The (?!>) forces only the last >> in a long sequence of >>>..>>> will be matched.


Edit:

<\$F(.+?>*)>>

Also works.

KennyTM
In case you are wondering, that's negative lookahead. See: [Lookaround](http://www.regular-expressions.info/lookaround.html)
NullUserException
+1: But I think <\$F(.+?)>>+ would be more performant as there's no backtracking.
CurtainDog
@Curtain: But then the extra `>` won't be in the capture group.
KennyTM
@KennyTM - Ah of course. My bad :(
CurtainDog
+4  A: 

You can add start and end anchors to the regex as:

^<\$F(.+?)>{2}$
codaddict
yep, you was 35 sec. faster +1 vote.
Bart
I don't know if you can assume this from the question, else dropping the ? would suffice
CurtainDog
I forgot to mention the absence of anchors is intentional.
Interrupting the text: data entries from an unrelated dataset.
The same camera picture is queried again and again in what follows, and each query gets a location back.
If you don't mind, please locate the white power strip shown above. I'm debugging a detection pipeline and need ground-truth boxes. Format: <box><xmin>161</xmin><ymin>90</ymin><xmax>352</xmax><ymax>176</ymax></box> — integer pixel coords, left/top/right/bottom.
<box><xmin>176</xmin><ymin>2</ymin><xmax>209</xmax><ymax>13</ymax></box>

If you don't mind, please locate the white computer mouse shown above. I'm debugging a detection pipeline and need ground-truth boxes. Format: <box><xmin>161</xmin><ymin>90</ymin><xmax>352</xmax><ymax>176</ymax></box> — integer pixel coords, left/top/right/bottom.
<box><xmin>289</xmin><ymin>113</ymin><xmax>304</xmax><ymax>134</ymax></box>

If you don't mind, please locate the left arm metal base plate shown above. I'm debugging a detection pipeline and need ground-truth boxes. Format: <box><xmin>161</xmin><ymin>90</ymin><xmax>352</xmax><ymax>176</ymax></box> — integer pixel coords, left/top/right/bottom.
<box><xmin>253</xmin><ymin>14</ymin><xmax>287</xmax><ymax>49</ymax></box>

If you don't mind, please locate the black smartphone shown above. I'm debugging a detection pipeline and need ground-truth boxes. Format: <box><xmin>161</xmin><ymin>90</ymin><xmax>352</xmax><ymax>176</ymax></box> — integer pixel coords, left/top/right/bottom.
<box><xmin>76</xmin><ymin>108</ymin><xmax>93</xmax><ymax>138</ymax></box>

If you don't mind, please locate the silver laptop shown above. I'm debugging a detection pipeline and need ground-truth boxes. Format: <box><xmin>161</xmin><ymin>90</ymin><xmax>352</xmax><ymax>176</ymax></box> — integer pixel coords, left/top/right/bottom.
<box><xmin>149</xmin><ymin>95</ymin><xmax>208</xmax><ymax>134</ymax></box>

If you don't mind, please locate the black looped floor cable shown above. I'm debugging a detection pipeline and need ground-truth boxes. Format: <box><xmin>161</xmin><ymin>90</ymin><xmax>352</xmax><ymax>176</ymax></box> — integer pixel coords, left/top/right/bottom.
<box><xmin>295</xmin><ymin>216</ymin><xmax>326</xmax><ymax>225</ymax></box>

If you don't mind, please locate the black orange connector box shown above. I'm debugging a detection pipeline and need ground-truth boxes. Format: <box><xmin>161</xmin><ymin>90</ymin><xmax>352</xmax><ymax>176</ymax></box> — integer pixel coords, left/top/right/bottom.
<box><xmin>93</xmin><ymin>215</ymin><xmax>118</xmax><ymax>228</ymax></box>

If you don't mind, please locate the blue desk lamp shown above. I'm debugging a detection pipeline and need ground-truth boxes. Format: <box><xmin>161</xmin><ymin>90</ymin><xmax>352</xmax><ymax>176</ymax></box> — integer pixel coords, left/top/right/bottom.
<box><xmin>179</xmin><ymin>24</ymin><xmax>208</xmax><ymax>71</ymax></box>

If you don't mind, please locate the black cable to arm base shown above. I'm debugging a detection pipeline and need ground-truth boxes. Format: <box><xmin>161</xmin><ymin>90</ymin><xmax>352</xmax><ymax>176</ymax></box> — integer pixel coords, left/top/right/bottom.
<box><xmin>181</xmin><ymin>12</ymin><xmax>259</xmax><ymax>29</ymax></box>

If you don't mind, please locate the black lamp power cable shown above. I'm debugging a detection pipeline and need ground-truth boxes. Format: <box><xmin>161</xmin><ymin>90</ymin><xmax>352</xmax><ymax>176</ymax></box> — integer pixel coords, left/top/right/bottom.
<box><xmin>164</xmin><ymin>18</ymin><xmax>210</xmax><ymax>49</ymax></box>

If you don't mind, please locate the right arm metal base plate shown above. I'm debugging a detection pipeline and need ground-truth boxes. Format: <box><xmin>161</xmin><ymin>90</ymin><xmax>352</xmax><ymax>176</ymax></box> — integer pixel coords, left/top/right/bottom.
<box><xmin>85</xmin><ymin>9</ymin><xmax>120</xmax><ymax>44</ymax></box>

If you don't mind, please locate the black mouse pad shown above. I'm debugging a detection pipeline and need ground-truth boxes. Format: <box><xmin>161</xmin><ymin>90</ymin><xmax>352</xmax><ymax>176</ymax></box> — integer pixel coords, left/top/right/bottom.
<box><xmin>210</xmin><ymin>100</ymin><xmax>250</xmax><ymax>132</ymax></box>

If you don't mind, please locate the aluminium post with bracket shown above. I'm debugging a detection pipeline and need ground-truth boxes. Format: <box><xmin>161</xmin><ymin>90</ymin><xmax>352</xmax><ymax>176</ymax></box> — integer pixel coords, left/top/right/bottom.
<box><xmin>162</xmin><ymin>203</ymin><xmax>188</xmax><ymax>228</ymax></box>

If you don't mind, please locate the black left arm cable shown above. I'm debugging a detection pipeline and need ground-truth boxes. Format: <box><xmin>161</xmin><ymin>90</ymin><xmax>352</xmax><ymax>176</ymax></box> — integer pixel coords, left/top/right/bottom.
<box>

The string may appear anywhere within the line.
Levi McCallum
A: 

Please note than tu truly do what (I think) you want to do, you would have to interpret well-formed bracket expressions, which is not possible in a regular language.

In other words, <$Fexample <tag <tag <tag>>> example>> oh this should not happen> will return example <tag <tag <tag>>> example>> oh this should not happen as the capture group.